Now, if wages are so low at places like Macdonald's and WallMart that workers there need food stamps, then isn't this one big problem?
why should the taxpayer foot the wage bill?
why should the companies be allowed to pay so low?
what is the purpose of this system?
how about just a decent wage but no food stamps, make coming off welfare pay, surely this is the right solution?
Wages for labor, just like payment for other services, is based on two things - supply and demand. If the service you provide is in high supply relative to the demand, wages will be low.
The trend has been increasing supply of labor and a decreasing demand relative thereto.
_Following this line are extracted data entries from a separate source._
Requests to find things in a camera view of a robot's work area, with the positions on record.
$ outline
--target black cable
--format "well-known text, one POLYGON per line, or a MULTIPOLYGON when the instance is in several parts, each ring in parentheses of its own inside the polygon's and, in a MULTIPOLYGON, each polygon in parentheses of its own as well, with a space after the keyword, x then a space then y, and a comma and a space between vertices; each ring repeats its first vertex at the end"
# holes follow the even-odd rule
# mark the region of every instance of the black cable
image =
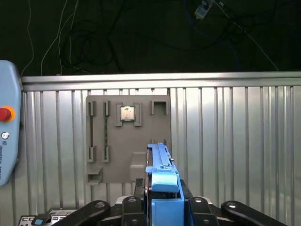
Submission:
MULTIPOLYGON (((141 3, 141 4, 138 4, 136 6, 131 6, 131 7, 124 7, 125 3, 126 3, 127 0, 124 0, 121 7, 120 7, 120 10, 119 10, 119 13, 117 14, 117 16, 115 17, 115 20, 110 28, 110 31, 109 31, 109 34, 111 34, 111 32, 113 31, 114 27, 116 26, 116 23, 118 22, 119 18, 120 18, 120 15, 122 12, 125 12, 125 11, 128 11, 128 10, 131 10, 131 9, 134 9, 136 7, 140 7, 140 6, 143 6, 145 4, 151 4, 151 3, 162 3, 162 2, 175 2, 175 1, 178 1, 180 2, 179 0, 159 0, 159 1, 151 1, 151 2, 147 2, 147 3, 141 3)), ((227 32, 227 30, 224 30, 221 35, 219 36, 220 39, 222 39, 223 35, 227 32)), ((205 49, 208 49, 212 46, 215 46, 219 43, 219 41, 214 41, 212 42, 210 45, 207 45, 207 46, 202 46, 202 47, 199 47, 199 48, 196 48, 196 49, 186 49, 186 48, 180 48, 180 47, 175 47, 175 46, 172 46, 168 43, 164 43, 158 39, 155 39, 153 37, 149 37, 149 36, 146 36, 144 34, 141 34, 141 33, 137 33, 137 32, 122 32, 123 34, 131 34, 131 35, 135 35, 135 36, 140 36, 140 37, 143 37, 143 38, 147 38, 147 39, 150 39, 150 40, 153 40, 163 46, 166 46, 168 48, 171 48, 171 49, 175 49, 175 50, 179 50, 179 51, 186 51, 186 52, 197 52, 197 51, 200 51, 200 50, 205 50, 205 49)))
POLYGON ((74 72, 71 73, 71 75, 75 75, 77 72, 85 72, 88 74, 92 74, 90 71, 86 70, 86 69, 77 69, 74 72))
POLYGON ((99 3, 99 13, 100 13, 100 17, 101 17, 102 23, 104 24, 104 23, 105 23, 105 19, 104 19, 104 13, 103 13, 102 2, 103 2, 103 0, 99 0, 98 3, 99 3))
POLYGON ((74 24, 61 48, 61 61, 65 67, 76 67, 84 63, 104 66, 112 61, 111 41, 99 27, 100 24, 90 20, 82 20, 74 24), (71 37, 71 45, 74 46, 71 54, 72 64, 69 62, 69 37, 71 37), (108 55, 108 52, 103 51, 103 41, 107 43, 111 57, 105 62, 100 62, 101 54, 104 54, 104 57, 108 55))
POLYGON ((119 11, 118 11, 118 13, 117 13, 117 16, 115 17, 115 19, 114 19, 114 21, 113 21, 113 23, 112 23, 112 25, 111 25, 111 28, 109 29, 109 32, 108 32, 108 35, 109 35, 109 36, 112 34, 112 31, 115 29, 115 26, 116 26, 117 22, 118 22, 119 19, 120 19, 122 10, 123 10, 124 5, 126 4, 126 2, 127 2, 127 0, 123 0, 123 1, 122 1, 122 4, 121 4, 121 7, 120 7, 120 9, 119 9, 119 11))
POLYGON ((268 24, 272 23, 274 20, 276 11, 279 8, 282 8, 292 2, 293 2, 293 0, 285 2, 285 3, 277 6, 277 0, 276 0, 274 3, 274 8, 272 10, 266 10, 266 11, 255 13, 255 14, 242 14, 240 16, 238 14, 236 14, 230 7, 224 5, 224 8, 226 9, 226 14, 229 15, 230 18, 227 18, 225 15, 223 15, 223 16, 208 15, 208 16, 215 16, 215 17, 223 17, 225 19, 228 19, 230 22, 230 24, 228 23, 225 26, 224 30, 222 31, 220 36, 217 38, 216 42, 228 40, 232 44, 242 43, 244 41, 244 39, 246 38, 246 33, 250 33, 256 26, 268 25, 268 24), (268 22, 256 23, 256 21, 255 21, 256 16, 262 15, 262 14, 268 14, 268 13, 272 13, 271 19, 268 22), (243 28, 243 30, 238 29, 238 27, 234 23, 237 23, 241 28, 243 28))
POLYGON ((195 48, 194 49, 189 49, 189 48, 181 48, 181 47, 173 46, 173 45, 170 45, 169 43, 163 42, 163 41, 158 40, 154 37, 150 37, 150 36, 147 36, 145 34, 138 33, 138 32, 114 32, 113 35, 115 35, 115 34, 116 35, 120 35, 120 34, 133 35, 133 36, 137 36, 137 37, 142 37, 142 38, 145 38, 145 39, 152 40, 153 42, 159 43, 160 45, 165 46, 167 48, 178 50, 178 51, 184 51, 184 52, 198 52, 198 51, 200 51, 200 49, 195 49, 195 48))
POLYGON ((143 2, 141 4, 137 4, 137 5, 130 6, 130 7, 125 7, 125 9, 123 9, 123 12, 132 10, 134 8, 142 7, 142 6, 145 6, 145 5, 149 5, 149 4, 166 3, 166 2, 179 2, 179 3, 181 3, 180 0, 157 0, 157 1, 149 1, 149 2, 143 2))
MULTIPOLYGON (((142 3, 142 4, 138 4, 136 6, 127 7, 123 11, 128 11, 128 10, 134 9, 135 7, 143 6, 145 4, 161 3, 161 2, 172 2, 172 1, 177 1, 177 0, 161 0, 161 1, 152 1, 152 2, 147 2, 147 3, 142 3)), ((274 18, 274 15, 275 15, 277 9, 286 6, 286 5, 290 4, 291 2, 293 2, 293 1, 289 1, 289 2, 286 2, 286 3, 283 3, 279 6, 277 6, 277 0, 275 0, 274 8, 272 10, 267 10, 267 11, 263 11, 263 12, 259 12, 259 13, 255 13, 255 14, 246 14, 246 15, 243 15, 243 16, 238 16, 233 10, 228 8, 228 10, 234 16, 231 19, 228 19, 225 16, 221 16, 223 18, 228 19, 229 22, 227 23, 226 27, 223 29, 222 33, 218 36, 217 40, 213 41, 210 45, 202 46, 202 47, 197 48, 195 50, 174 47, 174 46, 171 46, 167 43, 163 43, 162 41, 159 41, 155 38, 151 38, 151 37, 148 37, 148 36, 140 34, 140 33, 127 32, 127 34, 132 34, 132 35, 141 36, 141 37, 144 37, 144 38, 147 38, 147 39, 151 39, 151 40, 153 40, 155 42, 158 42, 159 44, 162 44, 166 47, 177 49, 177 50, 180 50, 180 51, 200 51, 201 49, 202 50, 208 49, 210 47, 215 46, 216 44, 218 44, 220 41, 223 41, 223 40, 229 40, 230 42, 232 42, 234 44, 239 44, 244 40, 244 38, 246 36, 246 32, 249 33, 250 31, 252 31, 252 29, 254 29, 255 26, 258 25, 258 24, 255 23, 255 17, 257 15, 272 12, 272 15, 273 15, 272 17, 274 18), (251 24, 246 24, 245 22, 242 22, 242 19, 251 19, 251 24), (243 28, 243 30, 238 29, 237 26, 233 24, 233 22, 240 25, 243 28)))
MULTIPOLYGON (((220 33, 220 35, 218 35, 217 38, 214 38, 214 40, 209 45, 198 46, 202 50, 216 46, 221 42, 230 42, 230 44, 237 44, 237 43, 243 41, 243 39, 244 39, 245 33, 243 33, 240 29, 237 28, 237 26, 235 26, 233 24, 233 20, 226 18, 224 15, 218 15, 218 17, 221 18, 222 20, 226 19, 228 22, 225 25, 222 32, 220 33)), ((193 23, 192 26, 196 27, 196 29, 198 29, 196 23, 193 23)))

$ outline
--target control panel
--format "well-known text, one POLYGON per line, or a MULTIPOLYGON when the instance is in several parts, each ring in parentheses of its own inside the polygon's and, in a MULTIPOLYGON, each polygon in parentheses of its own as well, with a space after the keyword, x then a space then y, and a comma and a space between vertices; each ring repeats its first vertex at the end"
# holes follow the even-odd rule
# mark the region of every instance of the control panel
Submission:
POLYGON ((0 61, 0 186, 9 181, 17 160, 21 90, 14 64, 0 61))

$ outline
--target gray mounting board
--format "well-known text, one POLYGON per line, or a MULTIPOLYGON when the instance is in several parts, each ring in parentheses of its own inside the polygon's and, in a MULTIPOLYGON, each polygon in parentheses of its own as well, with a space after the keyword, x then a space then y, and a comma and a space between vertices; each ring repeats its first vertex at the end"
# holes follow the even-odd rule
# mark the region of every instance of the gray mounting board
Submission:
POLYGON ((145 175, 147 144, 170 150, 169 96, 88 96, 87 183, 126 183, 145 175))

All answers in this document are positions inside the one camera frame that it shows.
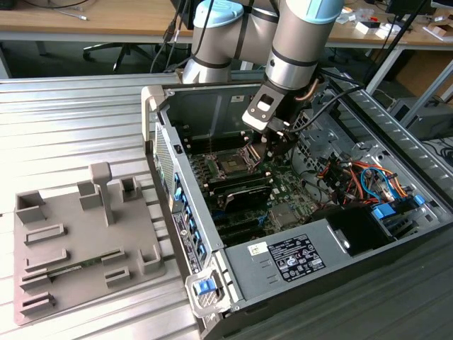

So if you think you can earn a decent wage now, doing what paid a decent wage, say, 20 years ago, you may be in for a pretty harsh wake-up call.
The answer, IMHO, is to set up your own service-related business and take yourself out of the market. That will "fix" things for you, and lessen the supply for others.
questionable as is the legitimate worth of a workers contribution to the profit of a company.
Workers aren't paid on the basis of their contribution, per se, but on the supply vs the demand of such people. If there are 2 people who can make a tremendous contribution, for every job, wages will be low - period.
Apparently, like most conservatives the only rights that deserve protection are those of companies. Workers... not so much.
Looks like the usual leftists are reverting to the usual hysterical raving they typically spew when confronted with facts they don't like but can't refute.
De-industrialization (especially in Rust Belt cities), and a shift to a service industry has done wonders for our economy and low-skilled workers.
Whereas, for instance, in Baltimore, (and most other Rust Belt cities) decades ago, an individual with a HS diploma could make an 'honest living' working at a local factory, ($15-19 per hour), which could support an individual, as well as a small family. Once the factories shut down and work went overseas, the city alone, lost over a million entry-level, low skill jobs that provided a decent wage. Now there's incredible competition for sales and service jobs in the Inner Harbor, malls, fast food industry, etc. that pay no more than $9.00 an hour. The living wage in Baltimore alone is $11.00 plus.
Anywho, back to the OP, if I had it my way, the living wage would be aligned with the minimum wage, and then welfare (except for those permanently disabled/elderly) could be weaned off incrementally. The way the system exists right now, there's no incentive to get off welfare, the welfare system does little to promote self sufficiency or upward mobility, minimum wage jobs provide no security or stability to get off welfare even if you wanted to, etc. Lastly, employers like Walmart should not be permitted to capitalize (no pun intended), on this backward system that allows their employees to sign up for benefits at the expense of the taxpayer, especially as they boast insane profits; pay employees a decent wage, offer affordable insurance, and there wouldn't be such a level of dependence in return.
When you factor in shared living expenses it can be done in places with low COL. The problems start when it's not shared living and, in fact, the breadwinner takes on financial responsibilities for OTHER people (ie: children). They will be poor forever unless said breadwinner makes something of themselves.
$8/hr + kids isn't ''poor'', it's ''dystopian future underclass poor''. daycare costs are probably more than your take home pay.
As I've said many times before, outsource millions of jobs to cheap communist, 3rd world countries, open your southern border for millions of low cost workers to cross over, you then get an across the board cut in labor in the US and that includes skilled labor. And it is those who benefit the most who are calling the shots. Follow the money.
It should be obvious that the government has subsidies in place to encourage cheap labor. If you get paid "too much" then you are disqualified for many benefits. If you don't work at all then you don't qualify for many benefits.
Corporations have the system rigged.
The Brits actually refined this system when they realized that it is actually more expensive to have slaves and to rule colonies than it is to engineer a system of cheap labor, subsidized by the consumers and producers themselves.